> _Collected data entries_
——
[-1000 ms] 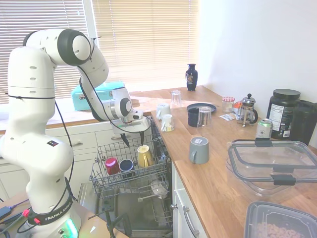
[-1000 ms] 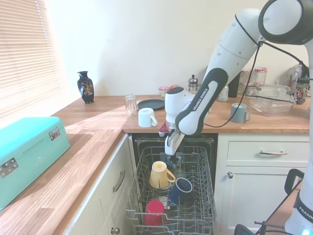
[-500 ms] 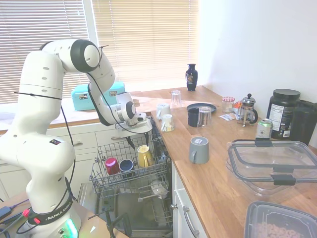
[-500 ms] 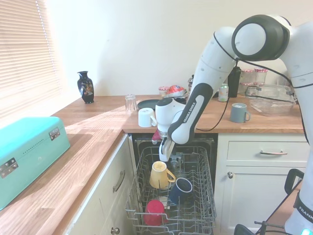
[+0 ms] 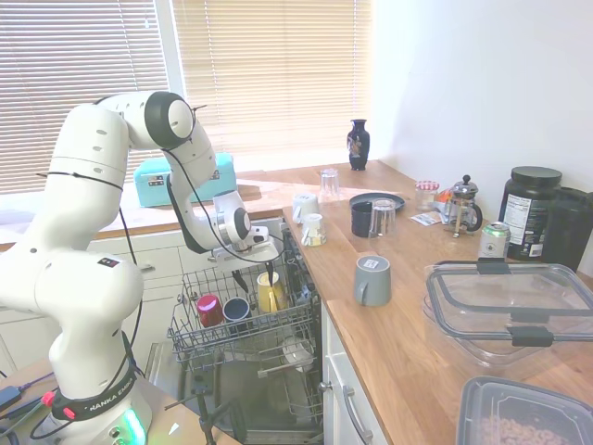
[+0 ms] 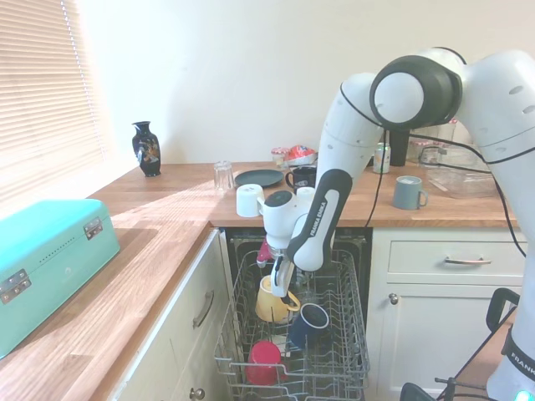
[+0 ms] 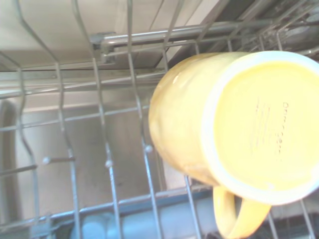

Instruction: Transfer the yellow mug from the dishwasher to the counter

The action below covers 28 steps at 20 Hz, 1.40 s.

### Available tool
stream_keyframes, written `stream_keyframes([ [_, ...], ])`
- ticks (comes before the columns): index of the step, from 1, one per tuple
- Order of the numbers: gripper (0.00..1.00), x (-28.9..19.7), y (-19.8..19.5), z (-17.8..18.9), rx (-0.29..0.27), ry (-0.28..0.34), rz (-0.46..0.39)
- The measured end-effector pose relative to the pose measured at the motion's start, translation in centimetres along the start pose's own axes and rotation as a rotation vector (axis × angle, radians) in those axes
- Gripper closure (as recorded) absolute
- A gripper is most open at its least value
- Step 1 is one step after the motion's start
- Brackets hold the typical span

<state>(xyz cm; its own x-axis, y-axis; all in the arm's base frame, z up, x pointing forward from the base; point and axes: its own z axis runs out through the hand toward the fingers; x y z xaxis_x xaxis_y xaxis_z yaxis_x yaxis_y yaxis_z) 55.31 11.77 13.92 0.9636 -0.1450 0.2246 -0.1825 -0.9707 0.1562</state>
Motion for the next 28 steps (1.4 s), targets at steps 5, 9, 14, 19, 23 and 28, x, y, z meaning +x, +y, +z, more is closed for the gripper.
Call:
stream_keyframes([
  [5, 0.0, -0.2, -0.9, 1.7, -0.003, 0.036, -0.018],
  [9, 0.0, -0.6, -1.0, 3.7, -0.004, 0.053, 0.001],
  [14, 0.0, -0.3, -1.3, 5.0, 0.001, 0.069, 0.009],
  [19, 0.0, 0.4, -1.1, 5.7, 0.008, 0.071, 0.008],
  [23, 0.0, 1.2, -0.9, 6.2, 0.013, 0.071, 0.008],
  [28, 0.0, 1.5, -0.3, 7.7, 0.021, 0.052, 0.006],
])
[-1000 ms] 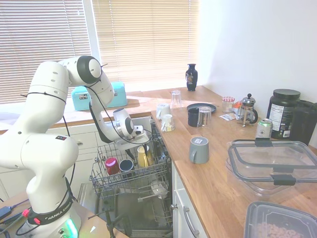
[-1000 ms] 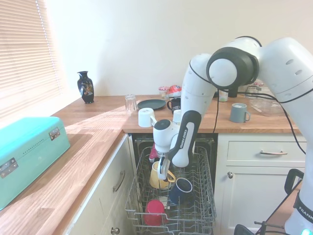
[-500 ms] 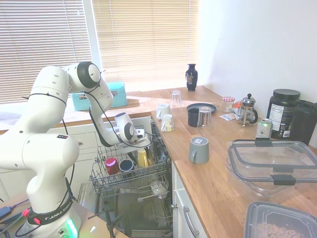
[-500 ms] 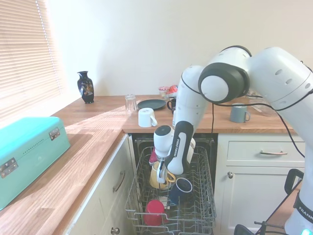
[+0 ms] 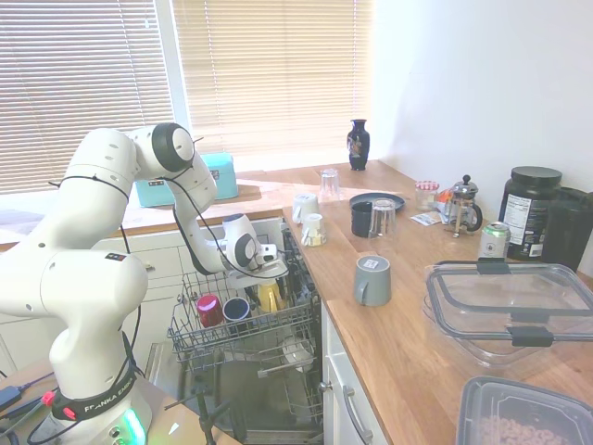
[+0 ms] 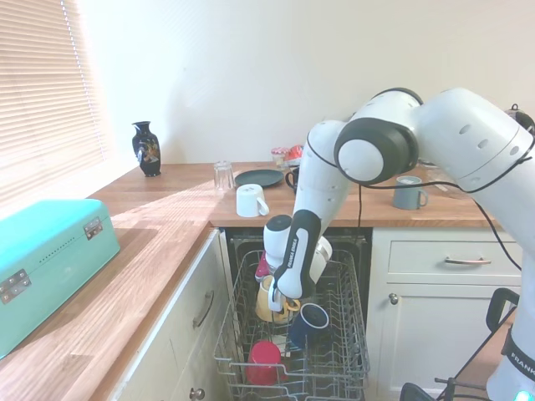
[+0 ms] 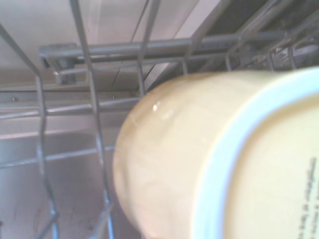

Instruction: Transfer the yellow mug from the dishwasher to the counter

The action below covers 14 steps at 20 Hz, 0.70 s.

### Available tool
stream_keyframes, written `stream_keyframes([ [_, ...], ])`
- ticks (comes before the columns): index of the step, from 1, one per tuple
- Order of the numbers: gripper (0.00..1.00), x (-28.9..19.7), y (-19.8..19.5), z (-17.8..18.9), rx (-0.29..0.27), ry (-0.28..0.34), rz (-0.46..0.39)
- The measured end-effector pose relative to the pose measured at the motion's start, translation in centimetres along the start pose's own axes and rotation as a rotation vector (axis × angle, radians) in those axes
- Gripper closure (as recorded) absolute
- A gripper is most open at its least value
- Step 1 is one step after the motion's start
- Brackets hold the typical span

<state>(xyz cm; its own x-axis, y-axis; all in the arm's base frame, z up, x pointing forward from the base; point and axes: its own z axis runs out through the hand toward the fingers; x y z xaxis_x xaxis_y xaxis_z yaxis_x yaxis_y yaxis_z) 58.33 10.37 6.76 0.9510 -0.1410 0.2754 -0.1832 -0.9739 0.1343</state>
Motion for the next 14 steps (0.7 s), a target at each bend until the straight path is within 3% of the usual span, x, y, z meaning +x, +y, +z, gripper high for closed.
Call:
stream_keyframes([
  [14, 0.0, 0.0, -0.4, 2.4, 0.017, -0.022, 0.001],
])
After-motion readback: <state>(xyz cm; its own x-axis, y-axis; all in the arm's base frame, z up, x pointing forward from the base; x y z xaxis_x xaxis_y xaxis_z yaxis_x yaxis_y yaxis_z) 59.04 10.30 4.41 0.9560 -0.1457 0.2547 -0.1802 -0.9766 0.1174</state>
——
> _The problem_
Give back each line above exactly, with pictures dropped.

> _Output of the exercise_
[-1000 ms] 
[-1000 ms] 
[-500 ms] 
[-500 ms] 
[+0 ms] 
[+0 ms] 
[+0 ms] 

Instruction: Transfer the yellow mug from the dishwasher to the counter

The action below covers 28 steps at 20 Hz, 1.40 s.

### Available tool
stream_keyframes, written `stream_keyframes([ [_, ...], ])`
- ticks (comes before the columns): index of the step, from 1, one per tuple
- Order of the numbers: gripper (0.00..1.00), x (-28.9..19.7), y (-19.8..19.5), z (-17.8..18.9), rx (-0.29..0.27), ry (-0.28..0.34), rz (-0.46..0.39)
- The measured end-effector pose relative to the pose measured at the motion's start, translation in centimetres along the start pose's own axes and rotation as a rotation vector (axis × angle, radians) in those axes
- Gripper closure (as recorded) absolute
- A gripper is most open at its least value
- Step 1 is one step after the motion's start
- Brackets hold the typical span

<state>(xyz cm; its own x-axis, y-axis; all in the arm's base frame, z up, x pointing forward from the base; point and axes: its own z axis runs out through the hand toward the fingers; x y z xaxis_x xaxis_y xaxis_z yaxis_x yaxis_y yaxis_z) 55.31 11.77 13.92 0.9636 -0.1450 0.2246 -0.1825 -0.9707 0.1562</state>
Motion for the next 28 steps (1.4 s), targets at steps 5, 9, 14, 19, 23 and 28, x, y, z meaning +x, +y, +z, more is closed for the gripper.
Call:
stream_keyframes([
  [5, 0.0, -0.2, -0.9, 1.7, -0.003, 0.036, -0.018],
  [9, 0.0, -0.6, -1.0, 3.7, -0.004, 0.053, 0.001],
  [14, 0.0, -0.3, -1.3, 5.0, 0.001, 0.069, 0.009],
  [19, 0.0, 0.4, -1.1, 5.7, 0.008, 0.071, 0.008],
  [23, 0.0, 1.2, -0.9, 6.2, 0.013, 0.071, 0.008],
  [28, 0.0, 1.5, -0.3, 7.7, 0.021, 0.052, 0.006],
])
[-1000 ms] 
[-1000 ms] 
[-500 ms] 
[-500 ms] 
[+0 ms] 
[+0 ms] 
[+0 ms] 

Instruction: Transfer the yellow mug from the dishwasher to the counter

The action below covers 14 steps at 20 Hz, 0.70 s.

### Available tool
stream_keyframes, written `stream_keyframes([ [_, ...], ])`
- ticks (comes before the columns): index of the step, from 1, one per tuple
- Order of the numbers: gripper (0.00..1.00), x (-28.9..19.7), y (-19.8..19.5), z (-17.8..18.9), rx (-0.29..0.27), ry (-0.28..0.34), rz (-0.46..0.39)
- The measured end-effector pose relative to the pose measured at the motion's start, translation in centimetres along the start pose's own axes and rotation as a rotation vector (axis × angle, radians) in those axes
- Gripper closure (as recorded) absolute
- A gripper is most open at its least value
- Step 1 is one step after the motion's start
- Brackets hold the typical span

<state>(xyz cm; its own x-axis, y-axis; all in the arm's base frame, z up, x pointing forward from the base; point and axes: its own z axis runs out through the hand toward the fingers; x y z xaxis_x xaxis_y xaxis_z yaxis_x yaxis_y yaxis_z) 58.33 10.37 6.76 0.9510 -0.1410 0.2754 -0.1832 -0.9739 0.1343</state>
Motion for the next 14 steps (0.7 s), a target at each bend until the straight path is within 3% of the usual span, x, y, z meaning +x, +y, +z, gripper high for closed.
Call:
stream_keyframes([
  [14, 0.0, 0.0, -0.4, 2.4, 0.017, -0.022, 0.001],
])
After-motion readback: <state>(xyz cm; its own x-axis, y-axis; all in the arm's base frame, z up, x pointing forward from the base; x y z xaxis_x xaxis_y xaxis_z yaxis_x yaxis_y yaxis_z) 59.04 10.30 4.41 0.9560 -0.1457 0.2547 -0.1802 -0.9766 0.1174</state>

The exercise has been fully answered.